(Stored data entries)

= = = = = = =

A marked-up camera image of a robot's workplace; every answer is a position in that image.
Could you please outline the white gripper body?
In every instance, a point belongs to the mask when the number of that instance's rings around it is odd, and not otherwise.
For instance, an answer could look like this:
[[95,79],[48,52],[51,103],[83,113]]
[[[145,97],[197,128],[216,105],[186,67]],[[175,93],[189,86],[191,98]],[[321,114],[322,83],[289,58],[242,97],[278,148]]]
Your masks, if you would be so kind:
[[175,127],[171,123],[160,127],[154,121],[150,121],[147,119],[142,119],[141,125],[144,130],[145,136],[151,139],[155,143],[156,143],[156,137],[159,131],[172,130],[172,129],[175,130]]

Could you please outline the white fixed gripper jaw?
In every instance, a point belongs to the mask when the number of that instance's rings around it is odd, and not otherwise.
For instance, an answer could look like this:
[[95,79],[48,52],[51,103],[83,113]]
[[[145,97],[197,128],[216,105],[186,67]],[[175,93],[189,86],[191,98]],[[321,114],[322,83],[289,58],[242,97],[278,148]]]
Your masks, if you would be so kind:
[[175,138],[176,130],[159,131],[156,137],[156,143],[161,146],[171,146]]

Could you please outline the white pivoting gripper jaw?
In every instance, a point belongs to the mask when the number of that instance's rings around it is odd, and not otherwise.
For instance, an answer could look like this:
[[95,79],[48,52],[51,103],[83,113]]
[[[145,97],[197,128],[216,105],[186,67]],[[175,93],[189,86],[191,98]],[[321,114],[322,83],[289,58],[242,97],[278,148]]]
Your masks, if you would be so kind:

= = = = = = =

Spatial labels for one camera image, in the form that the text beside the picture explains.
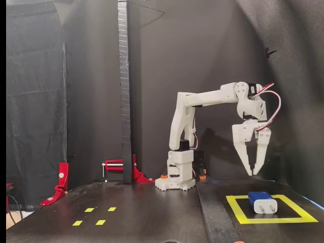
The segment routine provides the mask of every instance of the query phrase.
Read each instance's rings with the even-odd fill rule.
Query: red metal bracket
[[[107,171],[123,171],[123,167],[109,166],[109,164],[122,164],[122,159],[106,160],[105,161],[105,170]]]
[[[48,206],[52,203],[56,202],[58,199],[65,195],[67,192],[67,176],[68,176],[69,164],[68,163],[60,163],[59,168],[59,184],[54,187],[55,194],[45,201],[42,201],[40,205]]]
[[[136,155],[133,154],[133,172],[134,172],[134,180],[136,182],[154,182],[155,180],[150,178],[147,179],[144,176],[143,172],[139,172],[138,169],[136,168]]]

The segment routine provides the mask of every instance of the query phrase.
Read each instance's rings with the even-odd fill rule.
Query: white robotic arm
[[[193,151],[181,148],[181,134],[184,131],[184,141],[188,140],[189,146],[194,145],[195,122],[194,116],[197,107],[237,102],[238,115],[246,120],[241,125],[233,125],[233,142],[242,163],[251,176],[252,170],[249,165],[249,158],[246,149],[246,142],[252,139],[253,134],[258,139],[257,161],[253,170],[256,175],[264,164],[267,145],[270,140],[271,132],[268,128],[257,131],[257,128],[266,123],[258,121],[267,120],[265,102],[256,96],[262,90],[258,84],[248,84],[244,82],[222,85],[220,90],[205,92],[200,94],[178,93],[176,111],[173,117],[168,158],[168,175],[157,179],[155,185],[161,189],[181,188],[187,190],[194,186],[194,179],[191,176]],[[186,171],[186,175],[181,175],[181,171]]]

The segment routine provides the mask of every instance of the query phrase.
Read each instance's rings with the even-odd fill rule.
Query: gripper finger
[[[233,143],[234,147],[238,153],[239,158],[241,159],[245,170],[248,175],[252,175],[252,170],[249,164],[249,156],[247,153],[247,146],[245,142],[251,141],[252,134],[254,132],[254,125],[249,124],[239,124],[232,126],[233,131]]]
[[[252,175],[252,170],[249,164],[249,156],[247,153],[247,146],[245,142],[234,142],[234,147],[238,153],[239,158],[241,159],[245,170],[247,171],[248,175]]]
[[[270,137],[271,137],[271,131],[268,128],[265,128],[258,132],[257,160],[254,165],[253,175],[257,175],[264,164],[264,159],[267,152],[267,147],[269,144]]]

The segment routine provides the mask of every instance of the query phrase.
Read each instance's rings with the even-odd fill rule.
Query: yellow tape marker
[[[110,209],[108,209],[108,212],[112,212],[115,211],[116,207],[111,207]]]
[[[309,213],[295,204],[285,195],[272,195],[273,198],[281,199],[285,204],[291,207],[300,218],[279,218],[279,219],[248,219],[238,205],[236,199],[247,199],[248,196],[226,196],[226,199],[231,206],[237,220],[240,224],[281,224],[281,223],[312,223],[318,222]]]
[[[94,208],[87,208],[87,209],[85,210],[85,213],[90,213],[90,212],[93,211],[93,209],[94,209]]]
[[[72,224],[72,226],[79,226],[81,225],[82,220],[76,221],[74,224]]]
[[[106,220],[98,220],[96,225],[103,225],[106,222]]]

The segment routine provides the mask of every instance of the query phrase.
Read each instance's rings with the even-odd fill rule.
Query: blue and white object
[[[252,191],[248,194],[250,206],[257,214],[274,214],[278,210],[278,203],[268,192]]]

= = = = = = =

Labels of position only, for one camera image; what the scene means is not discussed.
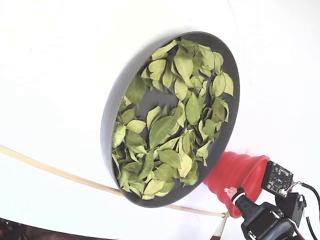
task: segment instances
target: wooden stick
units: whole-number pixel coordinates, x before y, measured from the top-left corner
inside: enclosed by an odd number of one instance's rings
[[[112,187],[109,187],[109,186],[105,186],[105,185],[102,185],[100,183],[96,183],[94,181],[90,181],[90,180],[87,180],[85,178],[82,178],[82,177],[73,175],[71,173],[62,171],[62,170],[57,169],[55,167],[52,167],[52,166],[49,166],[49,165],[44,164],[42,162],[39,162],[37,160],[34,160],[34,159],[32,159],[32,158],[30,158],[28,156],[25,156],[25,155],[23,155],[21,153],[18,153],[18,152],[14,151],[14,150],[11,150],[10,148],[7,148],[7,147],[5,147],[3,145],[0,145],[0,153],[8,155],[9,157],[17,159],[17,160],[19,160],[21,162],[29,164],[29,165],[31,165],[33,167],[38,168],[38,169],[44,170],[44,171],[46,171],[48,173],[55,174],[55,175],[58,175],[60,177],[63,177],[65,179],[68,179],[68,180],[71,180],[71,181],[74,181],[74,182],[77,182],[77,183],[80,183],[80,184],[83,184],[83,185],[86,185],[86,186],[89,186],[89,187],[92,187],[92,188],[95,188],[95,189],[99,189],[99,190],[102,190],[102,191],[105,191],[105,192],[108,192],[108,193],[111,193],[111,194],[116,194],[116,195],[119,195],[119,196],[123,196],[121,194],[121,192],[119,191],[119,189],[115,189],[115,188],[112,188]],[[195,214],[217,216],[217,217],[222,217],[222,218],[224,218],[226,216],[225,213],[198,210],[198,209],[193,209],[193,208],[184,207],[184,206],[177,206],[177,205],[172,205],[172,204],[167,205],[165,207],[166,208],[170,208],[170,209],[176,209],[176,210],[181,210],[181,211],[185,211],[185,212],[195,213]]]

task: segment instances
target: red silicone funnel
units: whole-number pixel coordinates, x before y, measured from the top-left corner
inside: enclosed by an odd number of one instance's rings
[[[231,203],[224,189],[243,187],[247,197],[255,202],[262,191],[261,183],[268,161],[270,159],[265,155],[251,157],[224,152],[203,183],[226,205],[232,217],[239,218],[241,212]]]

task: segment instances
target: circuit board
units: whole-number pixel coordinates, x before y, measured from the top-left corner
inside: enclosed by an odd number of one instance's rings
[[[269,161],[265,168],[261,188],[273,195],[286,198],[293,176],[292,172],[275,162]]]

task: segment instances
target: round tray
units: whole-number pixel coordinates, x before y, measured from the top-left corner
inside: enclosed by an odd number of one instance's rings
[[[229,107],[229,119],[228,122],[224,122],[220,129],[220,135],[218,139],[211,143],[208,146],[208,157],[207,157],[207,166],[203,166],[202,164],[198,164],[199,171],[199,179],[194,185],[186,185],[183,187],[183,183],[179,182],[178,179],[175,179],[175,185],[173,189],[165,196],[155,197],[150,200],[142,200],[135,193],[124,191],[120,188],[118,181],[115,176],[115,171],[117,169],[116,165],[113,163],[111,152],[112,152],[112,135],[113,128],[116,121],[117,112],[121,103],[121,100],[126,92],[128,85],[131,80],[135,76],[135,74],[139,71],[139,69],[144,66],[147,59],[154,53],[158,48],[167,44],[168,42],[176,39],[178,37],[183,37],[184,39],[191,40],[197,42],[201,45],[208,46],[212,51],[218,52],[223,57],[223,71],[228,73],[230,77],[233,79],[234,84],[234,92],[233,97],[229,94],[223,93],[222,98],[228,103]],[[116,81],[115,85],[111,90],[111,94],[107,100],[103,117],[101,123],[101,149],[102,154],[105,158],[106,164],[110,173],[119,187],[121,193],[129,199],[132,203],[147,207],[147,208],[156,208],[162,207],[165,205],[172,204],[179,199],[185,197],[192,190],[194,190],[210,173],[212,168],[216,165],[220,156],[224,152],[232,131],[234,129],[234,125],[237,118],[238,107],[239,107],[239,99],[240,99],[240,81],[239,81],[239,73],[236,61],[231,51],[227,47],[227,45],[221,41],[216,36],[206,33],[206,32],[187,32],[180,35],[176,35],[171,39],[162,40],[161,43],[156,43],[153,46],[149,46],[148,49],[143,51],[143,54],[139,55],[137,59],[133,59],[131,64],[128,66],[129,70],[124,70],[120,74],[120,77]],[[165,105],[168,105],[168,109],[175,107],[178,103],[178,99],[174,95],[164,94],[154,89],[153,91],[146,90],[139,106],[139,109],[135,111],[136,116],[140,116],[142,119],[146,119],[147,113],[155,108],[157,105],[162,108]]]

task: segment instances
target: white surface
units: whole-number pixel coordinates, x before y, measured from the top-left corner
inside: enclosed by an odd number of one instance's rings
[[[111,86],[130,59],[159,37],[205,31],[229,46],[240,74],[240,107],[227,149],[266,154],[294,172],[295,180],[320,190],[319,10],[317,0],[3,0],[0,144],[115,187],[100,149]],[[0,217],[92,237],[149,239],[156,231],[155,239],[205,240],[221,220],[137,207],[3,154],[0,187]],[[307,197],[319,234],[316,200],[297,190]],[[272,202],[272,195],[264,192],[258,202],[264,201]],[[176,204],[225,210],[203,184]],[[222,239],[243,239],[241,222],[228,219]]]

= = = = = = =

Instructions for the task
The answer should be a number alone: how many lines of the entries hold the word "target"?

Written response
5